A emissora é filiada à Rede Record, e o candidato havia exigido que fosse sabatinado apenas por outro apresentador, conhecido pelos posicionamentos favoráveis ao líder do PSL.
Laurindo Leal sublinha que a postura de não aceitação de críticas da imprensa lembra os tempos da ditadura militar, quando os jornais eram censurados pelo regime e impedidos de publicar posicionamentos divergentes.
“Está na essência do comportamento fascista, que tem a censura como uma das suas formas de manutenção do poder. O problema é mais grave ainda porque uma atitude dessas, do presidente da República ou de um candidato, se multiplica na sociedade através da polícia, de juízes”, afirma.
Ele cita como exemplo o episódio em que exemplares de uma edição especial do Brasil de Fato foram recolhidos, no último sábado (20), por fiscais do Tribunal Regional Eleitoral do Rio de Janeiro (TRE/RJ) em Macaé. O material comparava as propostas de Jair Bolsonaro e Fernando Haddad.

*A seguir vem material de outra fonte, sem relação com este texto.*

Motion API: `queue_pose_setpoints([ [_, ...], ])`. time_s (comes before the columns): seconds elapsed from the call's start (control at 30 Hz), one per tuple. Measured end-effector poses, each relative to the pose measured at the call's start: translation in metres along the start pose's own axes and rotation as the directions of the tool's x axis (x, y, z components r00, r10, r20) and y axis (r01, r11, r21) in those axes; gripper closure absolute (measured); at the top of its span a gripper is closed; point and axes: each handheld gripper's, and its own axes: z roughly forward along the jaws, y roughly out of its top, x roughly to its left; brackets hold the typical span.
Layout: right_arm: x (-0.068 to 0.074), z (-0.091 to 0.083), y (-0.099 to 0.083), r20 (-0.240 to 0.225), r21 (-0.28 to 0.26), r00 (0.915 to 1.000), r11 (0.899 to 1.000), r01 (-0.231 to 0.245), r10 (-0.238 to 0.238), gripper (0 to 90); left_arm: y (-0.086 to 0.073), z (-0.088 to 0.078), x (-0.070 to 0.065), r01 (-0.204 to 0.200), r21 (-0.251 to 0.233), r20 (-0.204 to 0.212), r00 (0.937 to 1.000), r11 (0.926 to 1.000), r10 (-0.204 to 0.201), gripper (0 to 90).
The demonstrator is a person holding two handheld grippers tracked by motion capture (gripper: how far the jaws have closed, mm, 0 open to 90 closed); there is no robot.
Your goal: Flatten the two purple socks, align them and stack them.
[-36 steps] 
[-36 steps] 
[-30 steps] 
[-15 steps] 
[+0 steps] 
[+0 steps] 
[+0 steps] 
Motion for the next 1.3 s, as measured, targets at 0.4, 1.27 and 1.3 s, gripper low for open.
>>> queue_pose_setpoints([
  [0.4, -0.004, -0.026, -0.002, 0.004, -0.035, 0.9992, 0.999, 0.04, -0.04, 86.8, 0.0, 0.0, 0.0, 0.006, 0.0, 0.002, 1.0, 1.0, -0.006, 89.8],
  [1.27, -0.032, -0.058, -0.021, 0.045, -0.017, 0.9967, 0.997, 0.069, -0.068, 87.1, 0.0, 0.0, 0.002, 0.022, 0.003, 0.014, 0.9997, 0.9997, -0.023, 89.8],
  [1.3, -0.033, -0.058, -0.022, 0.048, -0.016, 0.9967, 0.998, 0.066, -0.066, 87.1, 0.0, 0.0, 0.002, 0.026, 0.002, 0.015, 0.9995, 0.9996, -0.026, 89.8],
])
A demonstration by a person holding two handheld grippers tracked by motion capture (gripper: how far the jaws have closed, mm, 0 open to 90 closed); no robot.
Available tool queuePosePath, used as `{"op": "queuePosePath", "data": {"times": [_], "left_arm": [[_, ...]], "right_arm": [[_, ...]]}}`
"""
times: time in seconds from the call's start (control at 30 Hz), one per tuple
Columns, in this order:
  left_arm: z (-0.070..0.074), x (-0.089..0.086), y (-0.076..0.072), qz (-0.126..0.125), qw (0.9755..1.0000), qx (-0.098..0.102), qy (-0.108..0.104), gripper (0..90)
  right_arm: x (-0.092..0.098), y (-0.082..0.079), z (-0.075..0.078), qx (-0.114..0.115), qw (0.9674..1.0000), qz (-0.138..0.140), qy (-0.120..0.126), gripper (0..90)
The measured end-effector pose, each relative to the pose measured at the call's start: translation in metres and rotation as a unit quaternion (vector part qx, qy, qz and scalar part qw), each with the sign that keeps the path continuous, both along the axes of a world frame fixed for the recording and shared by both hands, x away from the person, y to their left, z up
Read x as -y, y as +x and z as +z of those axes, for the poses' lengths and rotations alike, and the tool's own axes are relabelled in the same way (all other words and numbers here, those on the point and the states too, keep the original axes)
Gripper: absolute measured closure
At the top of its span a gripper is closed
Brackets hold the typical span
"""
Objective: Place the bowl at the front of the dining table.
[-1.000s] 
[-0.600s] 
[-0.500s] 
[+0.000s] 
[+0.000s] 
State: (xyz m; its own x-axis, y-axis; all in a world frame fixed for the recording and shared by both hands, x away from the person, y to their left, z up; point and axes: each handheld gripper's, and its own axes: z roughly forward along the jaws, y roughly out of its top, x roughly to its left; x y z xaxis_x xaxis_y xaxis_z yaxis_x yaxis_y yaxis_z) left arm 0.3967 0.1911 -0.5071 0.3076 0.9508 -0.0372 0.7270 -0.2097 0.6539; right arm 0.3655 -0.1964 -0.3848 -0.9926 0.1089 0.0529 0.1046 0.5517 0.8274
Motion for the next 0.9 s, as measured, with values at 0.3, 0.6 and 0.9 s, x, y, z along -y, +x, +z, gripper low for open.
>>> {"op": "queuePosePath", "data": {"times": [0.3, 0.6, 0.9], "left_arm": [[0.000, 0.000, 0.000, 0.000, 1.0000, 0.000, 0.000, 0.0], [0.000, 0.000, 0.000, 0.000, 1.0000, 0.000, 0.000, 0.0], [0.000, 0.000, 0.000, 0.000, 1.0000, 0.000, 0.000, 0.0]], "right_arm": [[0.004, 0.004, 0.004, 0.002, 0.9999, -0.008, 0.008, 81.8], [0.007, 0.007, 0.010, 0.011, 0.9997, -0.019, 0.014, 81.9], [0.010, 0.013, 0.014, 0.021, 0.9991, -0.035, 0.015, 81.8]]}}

Leal acrescenta que houve “diferenças substanciais” na conduta dos dois presidenciáveis em relação à imprensa, especialmente durante o segundo turno. Entre outras coisas, o petista defende a regulação da mídia – fortemente criticada por Bolsonaro –, como caminho para a democratização dos meios de rádio e TV.
“Com relação ao Haddad, não há, no meu ponto de vista, nenhuma ação concreta de criminalização ou de restrição ao trabalho da mídia. Ele vem seguindo aquilo que está no seu programa de governo, que é respeito total à liberdade de imprensa, e ao mesmo tempo, a ampliação dessa liberdade através regulação dos meios eletrônicos, que é a possibilidade de que mais vozes possam ser ouvidas na sociedade”.
A disputa do segundo turno entre Fernando Haddad e Jair Bolsonaro ocorre neste domingo (28).